Identifying Stable Patterns over Time for Emotion Recognition from EEG

This paper addresses the identification of stable patterns in EEG signals for emotion recognition, an area crucial for advancements in affective computing and emotion-attentive interfaces. The authors employ a machine learning framework to evaluate EEG stability over time, focusing particularly on discerning specific neural patterns associated with various emotional states.

Methodology

The paper leverages both the DEAP dataset and a newly developed dataset called SEED, which offers the novelty of session-based data to facilitate stability evaluations over time. The research explores several feature extraction and classification techniques, including DE, DASM, RASM, ASM, and DCAU features, with classifiers like SVM and Graph regularized Extreme Learning Machine (GELM) applied to evaluate performance.

Each EEG feature is scrutinized across frequency bands, including delta, theta, alpha, beta, and gamma.
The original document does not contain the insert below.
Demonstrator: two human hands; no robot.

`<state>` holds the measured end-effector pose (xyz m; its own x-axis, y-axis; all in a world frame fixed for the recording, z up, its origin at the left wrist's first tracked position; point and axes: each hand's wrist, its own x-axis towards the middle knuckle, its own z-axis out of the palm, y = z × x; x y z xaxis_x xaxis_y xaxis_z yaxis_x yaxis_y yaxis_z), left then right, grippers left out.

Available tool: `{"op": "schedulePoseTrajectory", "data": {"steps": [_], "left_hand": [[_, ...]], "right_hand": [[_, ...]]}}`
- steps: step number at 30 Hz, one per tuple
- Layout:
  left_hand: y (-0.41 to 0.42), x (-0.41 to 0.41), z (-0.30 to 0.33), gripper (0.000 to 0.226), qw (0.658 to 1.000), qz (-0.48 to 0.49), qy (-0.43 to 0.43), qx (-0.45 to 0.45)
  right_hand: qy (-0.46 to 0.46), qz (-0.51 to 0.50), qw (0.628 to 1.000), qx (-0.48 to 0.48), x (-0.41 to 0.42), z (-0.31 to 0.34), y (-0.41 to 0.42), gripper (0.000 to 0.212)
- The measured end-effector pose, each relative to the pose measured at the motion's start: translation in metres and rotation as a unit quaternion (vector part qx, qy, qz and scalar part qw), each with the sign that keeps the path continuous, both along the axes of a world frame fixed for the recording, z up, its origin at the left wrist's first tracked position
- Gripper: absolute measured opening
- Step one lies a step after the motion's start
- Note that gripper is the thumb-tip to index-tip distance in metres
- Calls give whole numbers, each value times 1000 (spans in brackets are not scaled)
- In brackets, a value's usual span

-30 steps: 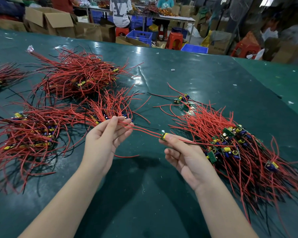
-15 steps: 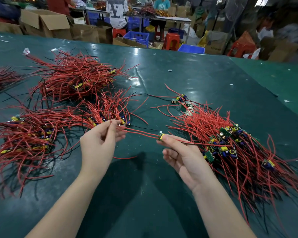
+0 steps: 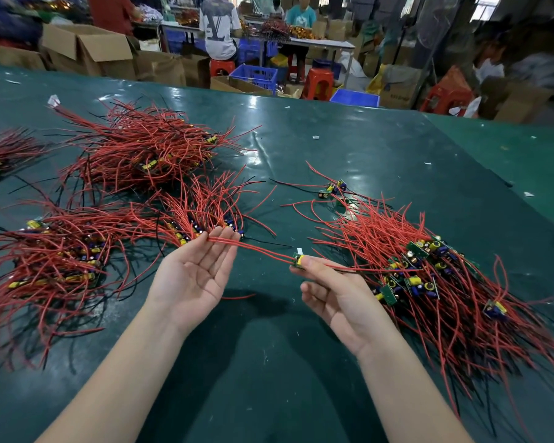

Feature smoothing methods, such as the linear dynamic system (LDS) approach, are evaluated against conventional methods. Dimensionality reduction techniques like PCA and MRMR are employed to manage feature space complexity.

Results

The analysis demonstrates that DE features consistently yield superior classification accuracies, notably outperforming traditional PSD features. The GELM classifier, specifically under the DE features, achieves a noteworthy average accuracy of 91.07% on the SEED dataset, confirming its efficacy in EEG-based emotion recognition.

The paper also uncovers stable EEG patterns over time, showcasing neural activation variances across sessions. The lateral temporal regions, particularly active in beta and gamma bands, correlate with positive emotions, whereas negative emotions exhibit heightened gamma responses at prefrontal sites and delta responses at parietal regions.

Implications and Future Directions

These findings suggest significant implications for real-world affective computing systems, emphasizing the potential for designing adaptive interfaces responsive to users' emotional states. The observed stability of certain EEG patterns over time indicates that durable emotion recognition models can be developed.

However, the performance across sessions implies the necessity for adaptive models to address individual and temporal variations. Future research may explore transfer learning strategies to enhance the model's applicability across broader user demographics and extended timeframes. Additionally, examining the gender, age, and cultural influences on EEG patterns could further refine emotion classification systems.

This comprehensive investigation into EEG stability lays the foundation for more robust and temporally stable models in affective computing, potentially informing advancements in applications ranging from mental health monitoring to interactive entertainment.